Aim of the task -> Within the listing below, the lines containing "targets" are to be counted. Give the number only.

Information provided ->

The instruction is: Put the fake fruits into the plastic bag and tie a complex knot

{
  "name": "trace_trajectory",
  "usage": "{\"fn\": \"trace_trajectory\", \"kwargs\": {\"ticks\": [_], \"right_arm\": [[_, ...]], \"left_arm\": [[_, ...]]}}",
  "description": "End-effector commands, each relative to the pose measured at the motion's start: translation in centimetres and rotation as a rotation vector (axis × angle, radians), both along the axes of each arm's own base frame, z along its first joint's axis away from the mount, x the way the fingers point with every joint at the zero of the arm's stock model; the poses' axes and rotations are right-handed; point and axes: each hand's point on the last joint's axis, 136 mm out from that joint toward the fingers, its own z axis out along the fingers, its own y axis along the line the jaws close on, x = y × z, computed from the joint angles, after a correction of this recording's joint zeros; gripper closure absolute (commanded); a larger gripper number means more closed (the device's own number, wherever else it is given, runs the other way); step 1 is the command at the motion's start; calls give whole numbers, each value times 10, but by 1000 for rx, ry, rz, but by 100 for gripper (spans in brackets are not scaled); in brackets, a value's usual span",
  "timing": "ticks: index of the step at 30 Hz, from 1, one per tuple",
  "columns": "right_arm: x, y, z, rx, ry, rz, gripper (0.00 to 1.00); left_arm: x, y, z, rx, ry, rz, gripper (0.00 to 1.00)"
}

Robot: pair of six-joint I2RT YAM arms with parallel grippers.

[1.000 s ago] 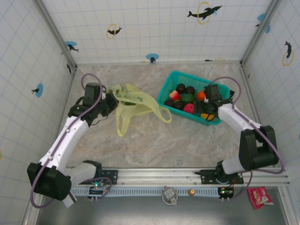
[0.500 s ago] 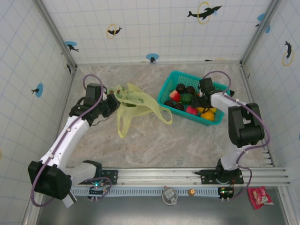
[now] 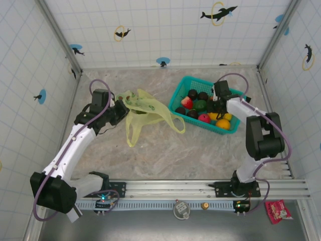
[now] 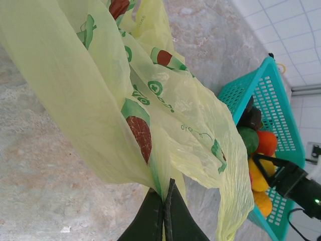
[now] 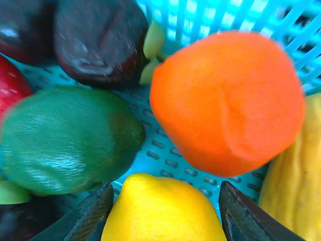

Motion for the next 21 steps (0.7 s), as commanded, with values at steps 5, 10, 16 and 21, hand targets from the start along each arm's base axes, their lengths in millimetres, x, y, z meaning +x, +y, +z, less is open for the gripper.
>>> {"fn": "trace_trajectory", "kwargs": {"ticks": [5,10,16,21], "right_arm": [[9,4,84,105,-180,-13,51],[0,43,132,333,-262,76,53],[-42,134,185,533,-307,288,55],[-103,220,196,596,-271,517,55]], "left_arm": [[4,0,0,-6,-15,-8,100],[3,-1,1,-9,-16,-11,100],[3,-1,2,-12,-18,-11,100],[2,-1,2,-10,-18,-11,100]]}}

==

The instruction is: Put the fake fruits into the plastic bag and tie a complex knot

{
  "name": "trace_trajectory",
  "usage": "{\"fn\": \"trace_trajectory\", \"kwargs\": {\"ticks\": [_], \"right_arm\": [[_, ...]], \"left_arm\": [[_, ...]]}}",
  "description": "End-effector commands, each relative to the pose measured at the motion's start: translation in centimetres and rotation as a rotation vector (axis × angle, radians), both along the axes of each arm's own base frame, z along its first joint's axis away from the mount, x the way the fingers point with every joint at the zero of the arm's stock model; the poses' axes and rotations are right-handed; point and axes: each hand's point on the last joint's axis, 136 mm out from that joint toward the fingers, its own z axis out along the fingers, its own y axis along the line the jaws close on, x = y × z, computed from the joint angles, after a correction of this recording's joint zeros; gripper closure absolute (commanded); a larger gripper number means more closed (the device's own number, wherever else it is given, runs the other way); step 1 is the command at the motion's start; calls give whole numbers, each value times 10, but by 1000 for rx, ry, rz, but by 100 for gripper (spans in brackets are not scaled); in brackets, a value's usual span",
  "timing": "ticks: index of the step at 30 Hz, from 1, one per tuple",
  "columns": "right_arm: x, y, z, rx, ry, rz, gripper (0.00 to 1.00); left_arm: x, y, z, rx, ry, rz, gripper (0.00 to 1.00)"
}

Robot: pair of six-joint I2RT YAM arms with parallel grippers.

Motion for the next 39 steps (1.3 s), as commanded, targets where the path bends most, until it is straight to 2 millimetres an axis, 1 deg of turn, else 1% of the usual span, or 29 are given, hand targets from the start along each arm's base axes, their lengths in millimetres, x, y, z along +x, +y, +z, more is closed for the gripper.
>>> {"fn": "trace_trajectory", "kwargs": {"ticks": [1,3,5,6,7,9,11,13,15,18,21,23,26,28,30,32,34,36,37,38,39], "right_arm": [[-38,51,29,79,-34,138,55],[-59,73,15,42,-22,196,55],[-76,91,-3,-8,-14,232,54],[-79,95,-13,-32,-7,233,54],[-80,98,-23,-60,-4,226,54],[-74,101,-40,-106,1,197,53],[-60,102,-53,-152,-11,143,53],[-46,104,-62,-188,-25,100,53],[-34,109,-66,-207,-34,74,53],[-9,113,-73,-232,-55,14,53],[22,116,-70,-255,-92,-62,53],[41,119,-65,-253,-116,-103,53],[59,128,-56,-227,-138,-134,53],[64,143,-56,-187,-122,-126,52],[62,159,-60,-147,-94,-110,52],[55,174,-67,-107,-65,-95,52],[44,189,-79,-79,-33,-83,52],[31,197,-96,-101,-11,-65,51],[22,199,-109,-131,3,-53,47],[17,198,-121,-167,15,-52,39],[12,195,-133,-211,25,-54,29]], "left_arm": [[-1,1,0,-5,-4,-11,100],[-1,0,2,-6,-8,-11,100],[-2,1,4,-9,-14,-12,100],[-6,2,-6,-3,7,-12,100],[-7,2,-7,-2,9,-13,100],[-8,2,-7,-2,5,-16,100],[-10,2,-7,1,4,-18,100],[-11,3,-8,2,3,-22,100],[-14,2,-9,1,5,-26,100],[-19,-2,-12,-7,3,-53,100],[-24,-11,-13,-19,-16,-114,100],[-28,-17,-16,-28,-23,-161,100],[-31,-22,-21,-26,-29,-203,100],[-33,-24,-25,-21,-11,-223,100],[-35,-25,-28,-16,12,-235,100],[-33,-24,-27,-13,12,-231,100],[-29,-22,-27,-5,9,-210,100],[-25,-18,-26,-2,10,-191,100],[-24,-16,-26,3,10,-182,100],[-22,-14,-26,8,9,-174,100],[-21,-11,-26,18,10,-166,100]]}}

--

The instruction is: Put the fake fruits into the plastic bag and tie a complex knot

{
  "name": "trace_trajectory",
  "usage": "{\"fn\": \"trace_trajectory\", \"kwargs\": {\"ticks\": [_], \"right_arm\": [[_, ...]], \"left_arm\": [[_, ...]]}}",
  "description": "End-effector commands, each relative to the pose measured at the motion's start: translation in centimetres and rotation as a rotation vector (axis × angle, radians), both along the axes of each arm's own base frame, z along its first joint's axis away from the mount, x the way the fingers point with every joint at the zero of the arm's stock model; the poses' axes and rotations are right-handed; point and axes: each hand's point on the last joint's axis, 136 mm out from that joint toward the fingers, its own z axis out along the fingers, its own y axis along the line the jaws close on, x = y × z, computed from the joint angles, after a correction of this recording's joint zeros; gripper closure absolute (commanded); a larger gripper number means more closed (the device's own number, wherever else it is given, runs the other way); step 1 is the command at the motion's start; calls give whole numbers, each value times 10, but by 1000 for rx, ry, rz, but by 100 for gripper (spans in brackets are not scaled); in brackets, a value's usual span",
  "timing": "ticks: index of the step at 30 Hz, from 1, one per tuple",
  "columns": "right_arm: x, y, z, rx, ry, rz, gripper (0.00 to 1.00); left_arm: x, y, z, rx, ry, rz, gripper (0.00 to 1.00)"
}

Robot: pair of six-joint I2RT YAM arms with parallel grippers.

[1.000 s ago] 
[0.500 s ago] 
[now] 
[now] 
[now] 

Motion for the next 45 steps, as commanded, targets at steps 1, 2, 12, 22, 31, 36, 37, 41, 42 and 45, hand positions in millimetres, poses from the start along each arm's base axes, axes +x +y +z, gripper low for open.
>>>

Written response -> 3